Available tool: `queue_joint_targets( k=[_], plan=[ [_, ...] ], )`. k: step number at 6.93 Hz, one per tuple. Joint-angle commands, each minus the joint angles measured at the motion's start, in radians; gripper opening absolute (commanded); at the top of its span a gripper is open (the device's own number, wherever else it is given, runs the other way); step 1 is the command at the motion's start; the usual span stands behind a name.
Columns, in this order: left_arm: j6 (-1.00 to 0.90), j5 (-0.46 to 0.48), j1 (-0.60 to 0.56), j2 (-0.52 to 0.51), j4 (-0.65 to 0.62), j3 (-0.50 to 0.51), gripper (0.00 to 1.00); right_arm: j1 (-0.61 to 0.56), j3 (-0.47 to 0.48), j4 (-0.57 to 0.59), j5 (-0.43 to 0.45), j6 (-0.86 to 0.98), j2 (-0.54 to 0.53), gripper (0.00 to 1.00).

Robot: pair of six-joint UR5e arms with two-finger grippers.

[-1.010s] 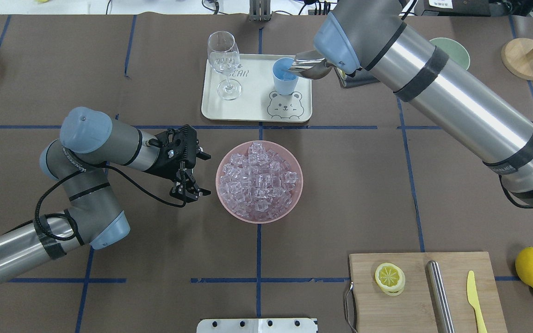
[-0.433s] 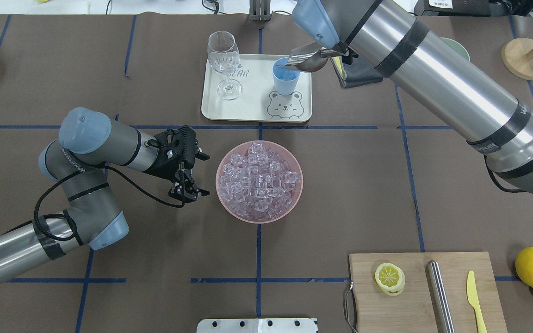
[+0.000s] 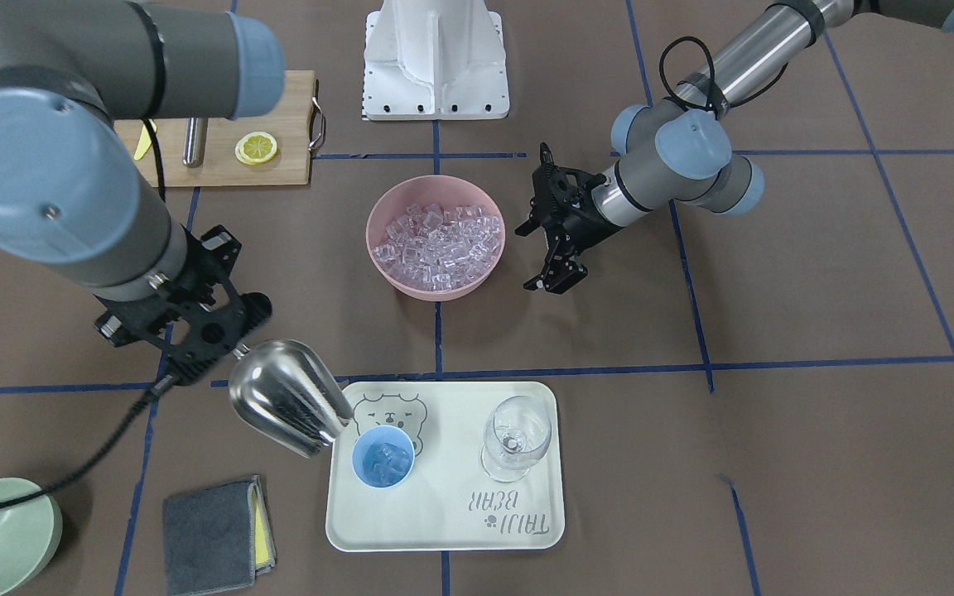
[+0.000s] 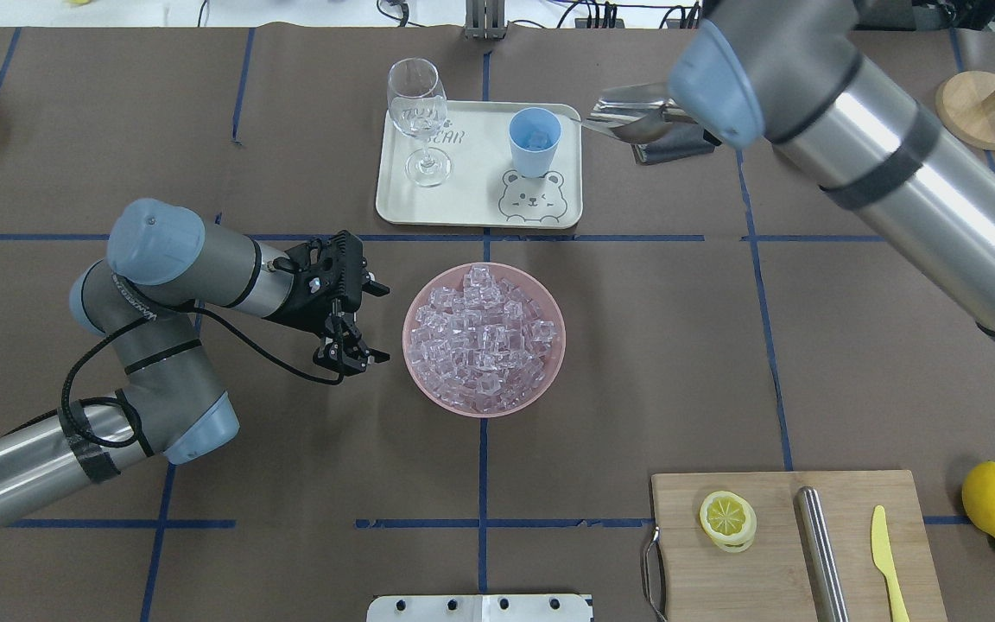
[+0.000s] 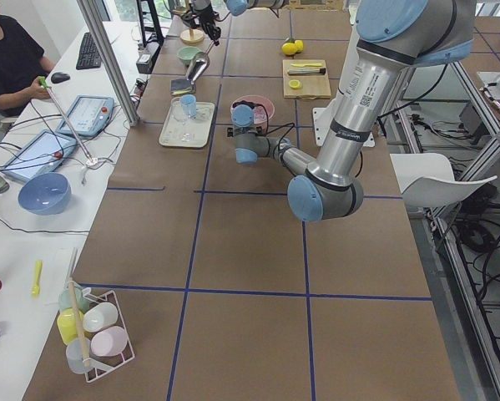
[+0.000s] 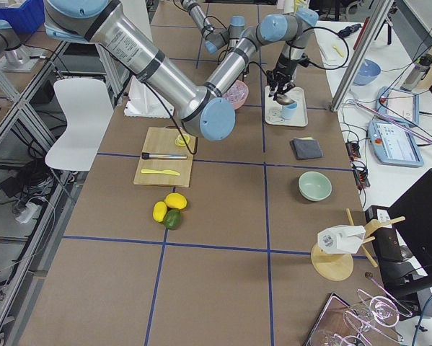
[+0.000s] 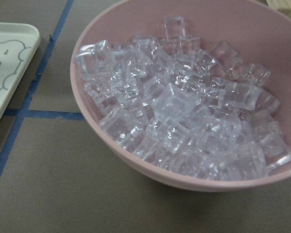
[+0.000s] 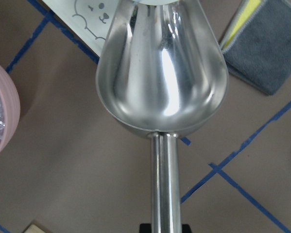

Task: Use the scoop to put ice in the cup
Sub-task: 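Carry the empty scoop back to its spot while the left arm withdraws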

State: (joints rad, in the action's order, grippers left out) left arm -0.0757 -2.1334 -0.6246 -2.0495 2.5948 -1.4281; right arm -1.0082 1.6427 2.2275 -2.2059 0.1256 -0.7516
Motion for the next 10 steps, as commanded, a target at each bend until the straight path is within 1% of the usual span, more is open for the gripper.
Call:
queue_joint_targets(
  k=[1,2,3,4,5,6,7,8,9,10],
  plan=[
    [0.004,0.004,-0.047,0.003,-0.015,-0.002,1.00,-0.007,0.198,-0.109,-0.014,-0.226,-0.196,0.00],
    [0.002,0.004,-0.087,0.043,-0.025,-0.003,1.00,-0.010,0.254,-0.109,-0.012,-0.312,-0.259,0.00],
    [0.002,0.030,-0.134,0.067,-0.028,-0.003,1.00,-0.010,0.328,-0.111,-0.006,-0.401,-0.350,0.00],
    [-0.021,0.033,-0.206,0.110,-0.076,-0.005,1.00,-0.013,0.386,-0.112,-0.005,-0.458,-0.423,0.00],
    [-0.013,0.041,-0.237,0.161,-0.117,-0.037,1.00,-0.026,0.402,-0.114,-0.002,-0.591,-0.480,0.00],
    [-0.018,0.040,-0.312,0.188,-0.124,-0.037,1.00,-0.024,0.405,-0.193,0.038,-0.671,-0.535,0.00],
    [-0.022,0.033,-0.376,0.228,-0.145,-0.040,1.00,-0.024,0.410,-0.330,0.046,-0.691,-0.631,0.00],
    [-0.033,0.032,-0.417,0.267,-0.156,-0.040,1.00,-0.023,0.408,-0.489,0.078,-0.713,-0.734,0.00],
    [-0.039,0.039,-0.456,0.349,-0.154,-0.090,1.00,-0.020,0.396,-0.581,0.098,-0.762,-0.771,0.00],
    [0.029,0.041,-0.483,0.386,-0.183,-0.094,1.00,-0.018,0.397,-0.635,0.098,-0.764,-0.823,0.00]
  ],
)
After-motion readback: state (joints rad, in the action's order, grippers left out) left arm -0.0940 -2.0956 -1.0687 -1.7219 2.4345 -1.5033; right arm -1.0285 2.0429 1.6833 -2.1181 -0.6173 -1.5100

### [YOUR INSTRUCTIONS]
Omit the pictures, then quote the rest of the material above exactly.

### [EXERCISE SOLUTION]
Available tool: `queue_joint_targets( k=[_], plan=[ [_, ...] ], )`. k: step number at 6.93 Hz, one per tuple. Joint-angle commands, each minus the joint angles measured at the motion's start, in radians; gripper opening absolute (commanded); at the top of its span a gripper is open (the device's own number, wherever else it is given, runs the other way); step 1 is the command at the motion's start; the usual span stands behind a name.
Columns, in this order: left_arm: j6 (-1.00 to 0.90), j5 (-0.46 to 0.48), j1 (-0.60 to 0.56), j2 (-0.52 to 0.51), j4 (-0.65 to 0.62), j3 (-0.50 to 0.51), gripper (0.00 to 1.00); right_arm: j1 (-0.61 to 0.56), j3 (-0.47 to 0.48), j4 (-0.57 to 0.59), j5 (-0.43 to 0.45), j6 (-0.86 to 0.98), j2 (-0.54 to 0.53), gripper (0.00 to 1.00).

Robot: pair of six-joint UR5e arms with two-finger grippers.

[-1.010s] 
[-0.433s] 
[+0.000s] 
[+0.000s] 
[+0.000s] 
[+0.000s] 
[+0.000s] 
[+0.000s] 

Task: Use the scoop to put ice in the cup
Sub-task: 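Carry the empty scoop back to its spot while the left arm withdraws
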
State: (joints rad, in the action's order, grippers left out) left arm -0.0757 -2.1334 -0.6246 -2.0495 2.5948 -1.4281; right arm -1.0082 1.6427 2.2275 -2.2059 0.1256 -0.7516
Motion for the next 10 steps, as commanded, a target at each bend until the straight path is within 1% of the usual span, more is open for the gripper.
Call:
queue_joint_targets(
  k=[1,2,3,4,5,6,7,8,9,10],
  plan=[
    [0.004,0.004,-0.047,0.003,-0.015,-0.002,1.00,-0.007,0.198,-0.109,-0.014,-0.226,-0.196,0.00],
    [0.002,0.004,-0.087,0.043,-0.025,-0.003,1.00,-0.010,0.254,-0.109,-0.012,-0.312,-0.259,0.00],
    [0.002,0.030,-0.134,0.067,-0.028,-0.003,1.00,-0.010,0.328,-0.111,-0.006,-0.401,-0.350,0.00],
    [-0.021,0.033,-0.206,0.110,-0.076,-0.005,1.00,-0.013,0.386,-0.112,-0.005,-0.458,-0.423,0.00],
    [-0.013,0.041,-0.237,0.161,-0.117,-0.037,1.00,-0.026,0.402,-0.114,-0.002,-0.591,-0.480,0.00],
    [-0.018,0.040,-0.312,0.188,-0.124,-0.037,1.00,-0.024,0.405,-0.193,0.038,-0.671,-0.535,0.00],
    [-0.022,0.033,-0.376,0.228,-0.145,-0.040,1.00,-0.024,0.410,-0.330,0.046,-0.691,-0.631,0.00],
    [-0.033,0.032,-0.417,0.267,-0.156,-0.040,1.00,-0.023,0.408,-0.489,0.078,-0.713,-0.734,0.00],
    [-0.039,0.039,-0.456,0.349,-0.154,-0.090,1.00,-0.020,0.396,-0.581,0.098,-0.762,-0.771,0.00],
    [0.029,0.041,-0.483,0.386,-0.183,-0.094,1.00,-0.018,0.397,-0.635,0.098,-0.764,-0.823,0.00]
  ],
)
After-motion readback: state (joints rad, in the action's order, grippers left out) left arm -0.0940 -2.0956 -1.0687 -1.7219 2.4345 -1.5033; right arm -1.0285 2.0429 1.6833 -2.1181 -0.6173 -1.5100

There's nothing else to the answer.